◆ **GOAL OF THE EXERCISE**: Gather all lines with "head" from the records.

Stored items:
----------------

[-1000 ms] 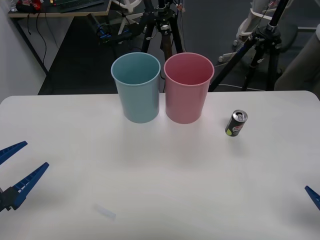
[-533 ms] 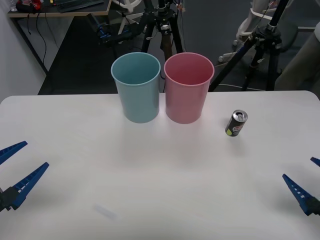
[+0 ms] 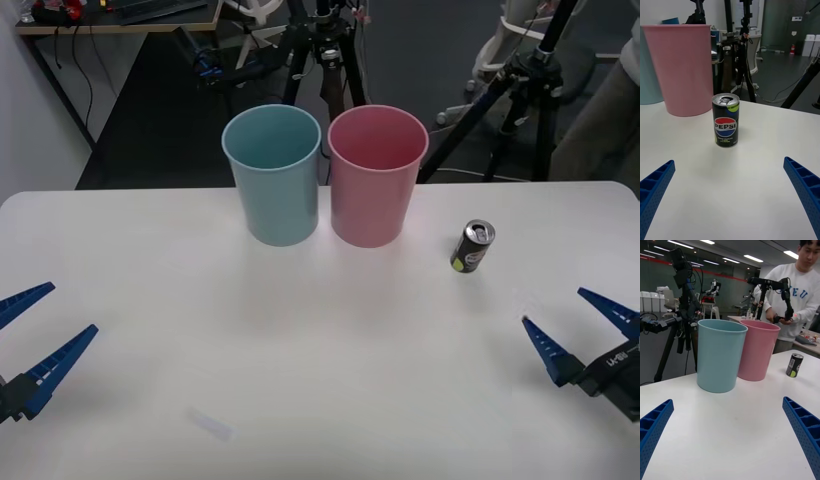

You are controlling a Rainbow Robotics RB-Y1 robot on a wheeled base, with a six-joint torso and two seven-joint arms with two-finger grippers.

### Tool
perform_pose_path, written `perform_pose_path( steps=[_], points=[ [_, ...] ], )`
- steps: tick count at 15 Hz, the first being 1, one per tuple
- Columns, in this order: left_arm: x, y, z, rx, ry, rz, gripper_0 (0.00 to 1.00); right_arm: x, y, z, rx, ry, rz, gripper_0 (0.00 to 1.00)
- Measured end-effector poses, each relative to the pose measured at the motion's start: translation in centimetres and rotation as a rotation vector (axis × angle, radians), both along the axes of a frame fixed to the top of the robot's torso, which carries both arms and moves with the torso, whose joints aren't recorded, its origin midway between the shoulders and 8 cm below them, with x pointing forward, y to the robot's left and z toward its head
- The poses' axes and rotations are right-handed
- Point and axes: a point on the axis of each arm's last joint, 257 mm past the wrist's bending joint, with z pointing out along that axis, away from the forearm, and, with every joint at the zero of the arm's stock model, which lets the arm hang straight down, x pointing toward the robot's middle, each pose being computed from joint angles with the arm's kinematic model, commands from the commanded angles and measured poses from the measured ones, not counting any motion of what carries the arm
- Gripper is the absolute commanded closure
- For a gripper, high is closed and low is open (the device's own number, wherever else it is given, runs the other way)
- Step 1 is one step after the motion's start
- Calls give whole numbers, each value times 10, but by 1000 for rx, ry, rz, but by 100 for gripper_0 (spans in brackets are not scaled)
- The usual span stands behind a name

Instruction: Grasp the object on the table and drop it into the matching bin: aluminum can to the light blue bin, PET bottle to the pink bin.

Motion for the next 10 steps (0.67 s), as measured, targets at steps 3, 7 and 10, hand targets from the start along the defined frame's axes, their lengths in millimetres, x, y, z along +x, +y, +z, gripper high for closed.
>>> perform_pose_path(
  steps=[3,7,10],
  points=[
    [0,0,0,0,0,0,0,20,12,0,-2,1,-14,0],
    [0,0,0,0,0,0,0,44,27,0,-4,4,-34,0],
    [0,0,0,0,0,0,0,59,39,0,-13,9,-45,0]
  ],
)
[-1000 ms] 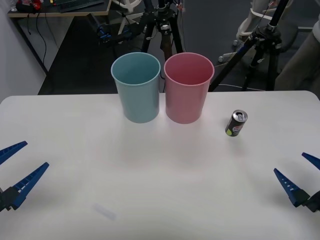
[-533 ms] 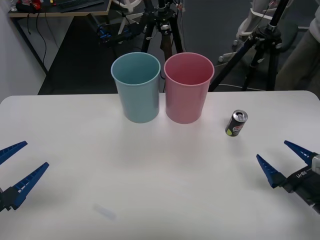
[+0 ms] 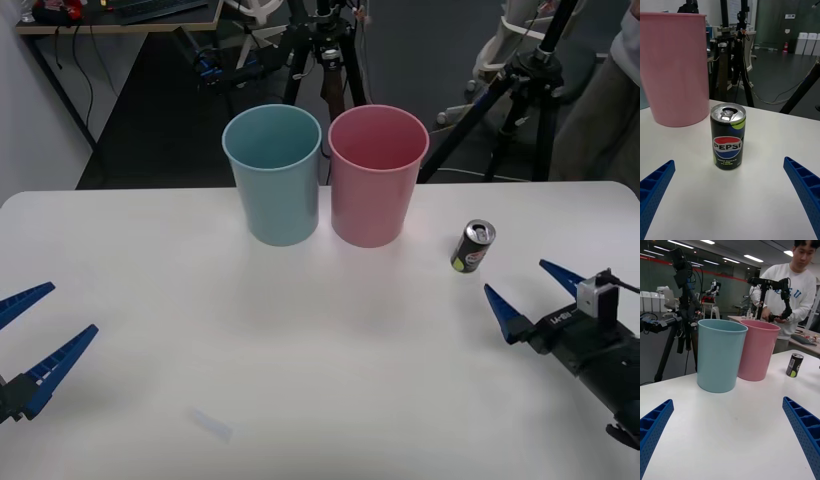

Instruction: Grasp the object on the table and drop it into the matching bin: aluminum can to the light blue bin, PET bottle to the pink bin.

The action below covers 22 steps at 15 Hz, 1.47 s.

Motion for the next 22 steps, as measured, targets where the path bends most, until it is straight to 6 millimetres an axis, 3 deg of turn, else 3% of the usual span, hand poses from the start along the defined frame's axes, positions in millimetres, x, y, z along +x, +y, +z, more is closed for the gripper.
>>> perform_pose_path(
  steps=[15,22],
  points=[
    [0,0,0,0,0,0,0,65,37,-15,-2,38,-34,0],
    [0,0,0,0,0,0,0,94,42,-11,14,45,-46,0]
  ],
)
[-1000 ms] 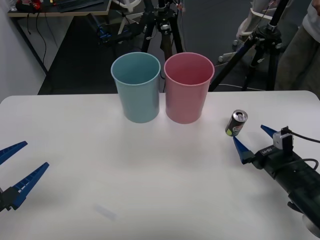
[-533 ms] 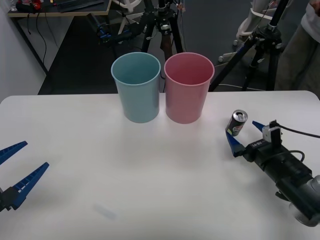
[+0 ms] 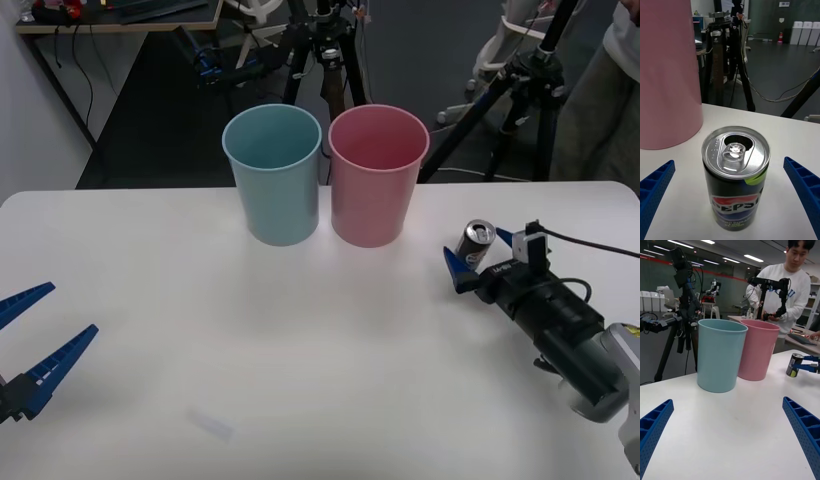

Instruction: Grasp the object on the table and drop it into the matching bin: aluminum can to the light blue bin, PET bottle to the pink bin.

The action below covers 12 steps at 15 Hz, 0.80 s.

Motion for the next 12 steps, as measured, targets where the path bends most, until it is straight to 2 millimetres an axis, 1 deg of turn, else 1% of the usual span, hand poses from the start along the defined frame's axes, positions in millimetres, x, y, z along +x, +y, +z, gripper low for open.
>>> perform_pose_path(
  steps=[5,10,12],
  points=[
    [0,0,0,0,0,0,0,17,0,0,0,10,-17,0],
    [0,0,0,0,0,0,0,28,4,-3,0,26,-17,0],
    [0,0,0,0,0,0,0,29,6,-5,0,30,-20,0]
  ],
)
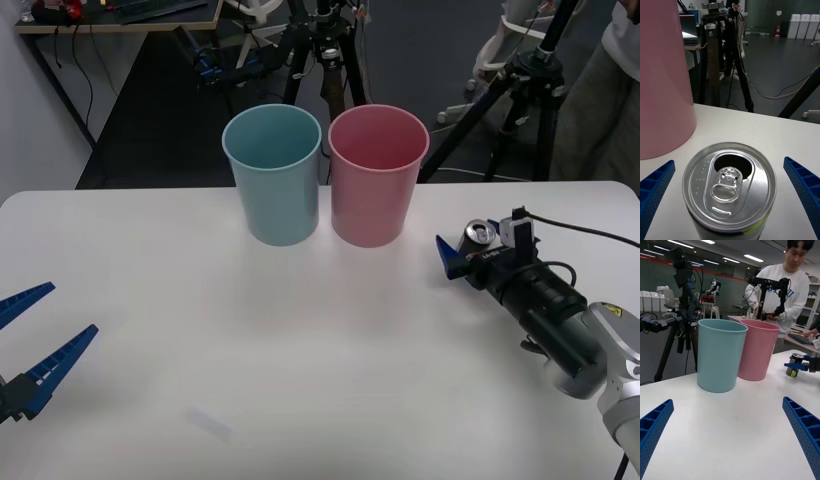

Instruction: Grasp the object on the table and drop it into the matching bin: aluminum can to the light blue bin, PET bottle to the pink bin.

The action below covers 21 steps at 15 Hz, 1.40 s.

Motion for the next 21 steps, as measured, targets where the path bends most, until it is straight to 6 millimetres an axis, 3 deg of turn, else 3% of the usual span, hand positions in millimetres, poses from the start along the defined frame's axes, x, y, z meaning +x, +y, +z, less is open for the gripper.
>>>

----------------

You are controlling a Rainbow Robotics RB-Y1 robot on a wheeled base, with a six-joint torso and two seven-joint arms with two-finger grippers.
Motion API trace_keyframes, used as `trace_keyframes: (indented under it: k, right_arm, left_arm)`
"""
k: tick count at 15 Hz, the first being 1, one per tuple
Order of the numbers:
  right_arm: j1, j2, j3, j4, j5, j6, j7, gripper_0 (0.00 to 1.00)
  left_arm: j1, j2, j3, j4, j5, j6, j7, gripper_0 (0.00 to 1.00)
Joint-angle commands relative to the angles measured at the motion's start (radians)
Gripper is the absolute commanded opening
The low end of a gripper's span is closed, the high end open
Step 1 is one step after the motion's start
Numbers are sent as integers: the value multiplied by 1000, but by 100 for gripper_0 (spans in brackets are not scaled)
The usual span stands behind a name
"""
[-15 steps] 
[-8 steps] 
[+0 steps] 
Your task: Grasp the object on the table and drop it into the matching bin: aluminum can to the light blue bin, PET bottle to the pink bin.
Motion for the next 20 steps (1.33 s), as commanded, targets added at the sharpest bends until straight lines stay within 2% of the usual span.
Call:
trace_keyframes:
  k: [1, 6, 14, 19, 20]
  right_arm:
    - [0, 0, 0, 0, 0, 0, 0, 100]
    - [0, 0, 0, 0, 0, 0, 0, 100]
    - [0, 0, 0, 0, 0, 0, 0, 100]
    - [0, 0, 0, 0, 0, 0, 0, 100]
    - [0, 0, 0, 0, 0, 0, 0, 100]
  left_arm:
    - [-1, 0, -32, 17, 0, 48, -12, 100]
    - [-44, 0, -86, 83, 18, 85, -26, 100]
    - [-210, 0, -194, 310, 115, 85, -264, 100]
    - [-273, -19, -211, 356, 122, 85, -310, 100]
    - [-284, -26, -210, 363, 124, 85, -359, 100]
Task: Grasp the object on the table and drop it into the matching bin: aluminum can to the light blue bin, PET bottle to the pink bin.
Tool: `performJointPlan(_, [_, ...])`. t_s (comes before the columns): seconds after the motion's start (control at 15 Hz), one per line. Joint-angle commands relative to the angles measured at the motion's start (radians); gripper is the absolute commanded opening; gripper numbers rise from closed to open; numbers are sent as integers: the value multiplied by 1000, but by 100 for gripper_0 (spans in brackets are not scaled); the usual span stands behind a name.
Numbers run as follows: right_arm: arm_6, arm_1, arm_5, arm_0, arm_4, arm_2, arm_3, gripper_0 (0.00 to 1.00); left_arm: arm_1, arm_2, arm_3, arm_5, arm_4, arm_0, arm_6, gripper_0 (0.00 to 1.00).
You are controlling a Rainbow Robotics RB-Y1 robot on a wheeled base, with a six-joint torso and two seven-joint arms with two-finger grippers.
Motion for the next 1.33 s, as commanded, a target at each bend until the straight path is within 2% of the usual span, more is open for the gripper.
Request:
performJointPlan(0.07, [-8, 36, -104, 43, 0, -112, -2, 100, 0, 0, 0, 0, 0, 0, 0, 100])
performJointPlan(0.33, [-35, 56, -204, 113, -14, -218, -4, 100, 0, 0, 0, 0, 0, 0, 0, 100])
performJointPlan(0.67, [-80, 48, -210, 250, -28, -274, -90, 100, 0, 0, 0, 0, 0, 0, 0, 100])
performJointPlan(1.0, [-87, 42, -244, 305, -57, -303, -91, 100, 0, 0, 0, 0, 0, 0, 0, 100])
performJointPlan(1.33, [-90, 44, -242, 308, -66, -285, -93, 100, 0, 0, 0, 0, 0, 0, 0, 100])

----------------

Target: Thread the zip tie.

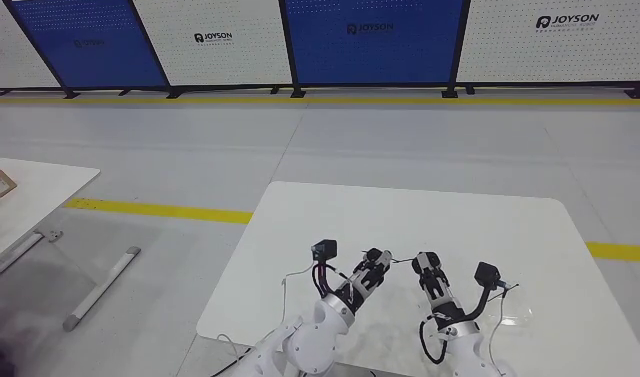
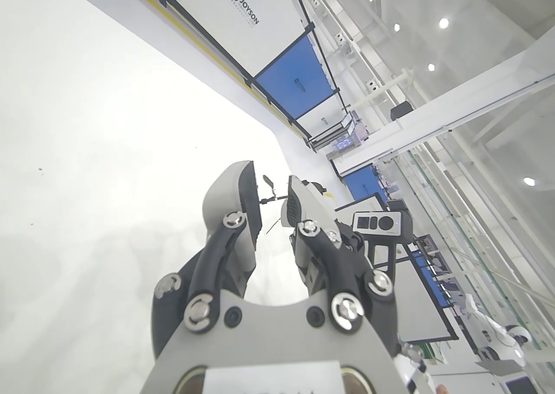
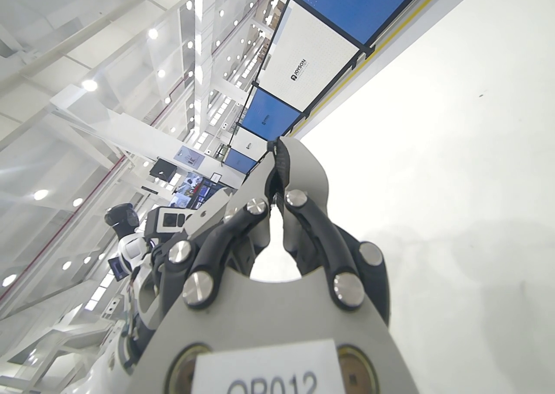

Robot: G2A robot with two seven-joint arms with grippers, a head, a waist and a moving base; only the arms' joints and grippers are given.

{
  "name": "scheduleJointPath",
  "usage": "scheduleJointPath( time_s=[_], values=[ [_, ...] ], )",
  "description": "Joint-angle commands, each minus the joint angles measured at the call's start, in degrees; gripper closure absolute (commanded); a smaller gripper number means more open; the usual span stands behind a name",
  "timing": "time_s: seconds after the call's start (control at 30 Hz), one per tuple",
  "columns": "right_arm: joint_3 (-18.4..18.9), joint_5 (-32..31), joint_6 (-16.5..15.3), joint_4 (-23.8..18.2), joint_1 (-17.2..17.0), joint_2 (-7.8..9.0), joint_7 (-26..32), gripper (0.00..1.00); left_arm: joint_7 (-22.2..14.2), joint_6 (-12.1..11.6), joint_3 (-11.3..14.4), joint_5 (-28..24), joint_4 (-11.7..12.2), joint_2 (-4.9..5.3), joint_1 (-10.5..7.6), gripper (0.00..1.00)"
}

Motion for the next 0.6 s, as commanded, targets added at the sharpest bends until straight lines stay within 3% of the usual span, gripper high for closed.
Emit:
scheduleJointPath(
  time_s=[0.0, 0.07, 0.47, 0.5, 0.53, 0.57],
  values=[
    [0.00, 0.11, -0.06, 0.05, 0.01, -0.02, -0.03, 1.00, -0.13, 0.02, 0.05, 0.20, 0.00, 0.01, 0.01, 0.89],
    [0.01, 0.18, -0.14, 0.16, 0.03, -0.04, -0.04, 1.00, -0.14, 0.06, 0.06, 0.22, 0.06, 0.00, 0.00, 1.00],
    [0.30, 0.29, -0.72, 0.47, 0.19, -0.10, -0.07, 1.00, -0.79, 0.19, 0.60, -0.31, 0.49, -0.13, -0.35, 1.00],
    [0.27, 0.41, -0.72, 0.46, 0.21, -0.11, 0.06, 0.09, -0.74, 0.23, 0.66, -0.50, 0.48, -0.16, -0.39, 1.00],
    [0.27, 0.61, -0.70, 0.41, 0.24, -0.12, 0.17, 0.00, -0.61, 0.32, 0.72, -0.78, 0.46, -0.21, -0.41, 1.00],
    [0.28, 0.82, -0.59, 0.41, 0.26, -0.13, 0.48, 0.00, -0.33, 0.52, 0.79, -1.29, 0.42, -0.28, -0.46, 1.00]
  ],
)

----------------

◆ **RESULT**:
- Measured end-effector poses, each relative to the pose measured at the motion's start: translation in centimetres and rotation as a rotation vector (axis × angle, radians), both along the axes of a frame fixed to the top of the robot's torso, which carries both arms and moves with the torso, whose joints aren't recorded, its origin midway between the shoulders and 8 cm below them, with x pointing forward, y to the robot's left and z toward its head
Robot: G2A robot with two seven-joint arms with grippers, a head, a waist and a moving base; only the arms' joints and grippers are given.

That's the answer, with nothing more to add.